Keywords: Agriculture, Environmental science, Nanomaterials, Materials science, Plant biology, Genotoxicity, TiO2 nanoparticles, Antioxidant enzymes, Lens culinaris

1. Introduction

Nanoscience is the study that deals in manipulation of materials at nanoscale, where properties differ significantly from the bulk material. Particle size and distribution are the most important characteristics of nanoparticle (NP) and are the major factors for the determination of it's in vivo distribution, biological fate, toxicity and the targeting ability of NP systems [1]. Effects of engineered nanoparticles on plants are of great concern because of their crucial interaction with the environment [2] and can have adverse effects on land and aquatic biota. Titanium oxide (TiO2) is among the top ten most produced engineered nanomaterials (ENMs) by mass [3] and was included in the list of ENMs of priority for immediate testing by the Organization for Economic Cooperation and Development (OECD) [4]. Titanium oxide NPs (TiO2) possesses many unique properties compared to it's bulk counterpart having high surface area. They have an ability to pass the cell membrane of living organisms because of their small size and are extensively used in cosmetics, printing ink, self-cleaning ceramics, sensing materials, glass, medicines, antiseptic, and a wide variety of industrial materials.
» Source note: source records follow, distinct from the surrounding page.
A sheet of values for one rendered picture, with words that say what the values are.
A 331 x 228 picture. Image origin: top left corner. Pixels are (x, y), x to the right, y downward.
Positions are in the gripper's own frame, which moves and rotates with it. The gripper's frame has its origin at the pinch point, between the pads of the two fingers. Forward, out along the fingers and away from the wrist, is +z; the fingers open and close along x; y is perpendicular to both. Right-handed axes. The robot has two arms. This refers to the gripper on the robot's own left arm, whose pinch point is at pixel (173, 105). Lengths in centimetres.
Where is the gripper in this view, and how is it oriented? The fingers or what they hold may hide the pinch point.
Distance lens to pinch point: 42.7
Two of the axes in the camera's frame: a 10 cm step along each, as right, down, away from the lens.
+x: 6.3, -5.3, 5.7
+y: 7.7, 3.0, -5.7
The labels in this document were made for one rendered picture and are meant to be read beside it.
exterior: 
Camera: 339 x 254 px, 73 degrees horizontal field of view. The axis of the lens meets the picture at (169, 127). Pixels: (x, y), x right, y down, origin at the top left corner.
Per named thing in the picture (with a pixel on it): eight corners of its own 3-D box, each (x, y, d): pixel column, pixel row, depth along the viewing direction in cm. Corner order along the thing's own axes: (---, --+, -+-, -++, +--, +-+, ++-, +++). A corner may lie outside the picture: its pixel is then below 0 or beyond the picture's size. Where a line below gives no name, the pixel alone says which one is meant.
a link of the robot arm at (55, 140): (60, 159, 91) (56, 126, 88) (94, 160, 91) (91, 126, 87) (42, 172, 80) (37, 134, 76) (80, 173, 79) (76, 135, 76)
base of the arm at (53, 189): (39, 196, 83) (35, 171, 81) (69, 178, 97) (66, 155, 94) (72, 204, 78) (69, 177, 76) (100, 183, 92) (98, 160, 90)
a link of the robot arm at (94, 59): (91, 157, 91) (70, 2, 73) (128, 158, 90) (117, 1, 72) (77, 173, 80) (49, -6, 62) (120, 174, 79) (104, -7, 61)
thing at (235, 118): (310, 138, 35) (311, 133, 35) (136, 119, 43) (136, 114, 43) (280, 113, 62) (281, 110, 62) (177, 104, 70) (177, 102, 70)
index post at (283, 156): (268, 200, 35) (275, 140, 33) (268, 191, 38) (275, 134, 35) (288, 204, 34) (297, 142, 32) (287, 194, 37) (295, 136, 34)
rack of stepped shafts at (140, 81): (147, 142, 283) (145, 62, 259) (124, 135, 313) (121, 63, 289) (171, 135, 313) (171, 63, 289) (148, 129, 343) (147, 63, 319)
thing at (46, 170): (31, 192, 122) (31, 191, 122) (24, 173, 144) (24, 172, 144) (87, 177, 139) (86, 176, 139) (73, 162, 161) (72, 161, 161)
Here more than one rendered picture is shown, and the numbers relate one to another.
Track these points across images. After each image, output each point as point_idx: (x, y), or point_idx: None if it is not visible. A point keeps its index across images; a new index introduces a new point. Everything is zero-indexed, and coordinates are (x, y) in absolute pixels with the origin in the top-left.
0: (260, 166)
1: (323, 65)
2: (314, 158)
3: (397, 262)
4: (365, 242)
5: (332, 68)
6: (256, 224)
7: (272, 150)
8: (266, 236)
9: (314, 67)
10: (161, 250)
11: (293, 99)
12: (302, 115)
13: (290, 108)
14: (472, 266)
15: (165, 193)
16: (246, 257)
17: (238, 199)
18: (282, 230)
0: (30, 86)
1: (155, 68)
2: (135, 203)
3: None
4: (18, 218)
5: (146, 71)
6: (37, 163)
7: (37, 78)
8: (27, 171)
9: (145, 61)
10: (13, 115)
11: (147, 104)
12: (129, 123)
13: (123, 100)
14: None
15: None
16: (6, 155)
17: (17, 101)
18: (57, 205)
The unproportionate use of these nanoparticles result into their accumulation in the soil, producers and ultimately entering the food chain since plants serve as a potential pathway for the transportation of Nanoparticles (NPs) [5] from primary producers (plants) to high trophic-level consumers [6]. Several studies have reported that injected or inhaled TiO2 NPs can migrate to several organs through circulation and impose adverse effects on organisms [7]. Therefore potential effects of these NPs on plants, especially on edible crop plants, should be evaluated before their widespread application.

Zheng et al. [8], Gao et al. [9], have shown that nano-sized TiO2 can have a positive effect on the growth of spinach when administered to the activity of several enzymes and to promote the adsorption of nitrate, acceleration of the transformation of inorganic into organic nitrogen. But at higher concentration of TiO2, seed germination, plant growth and physiological activities related to it may be adversely affected.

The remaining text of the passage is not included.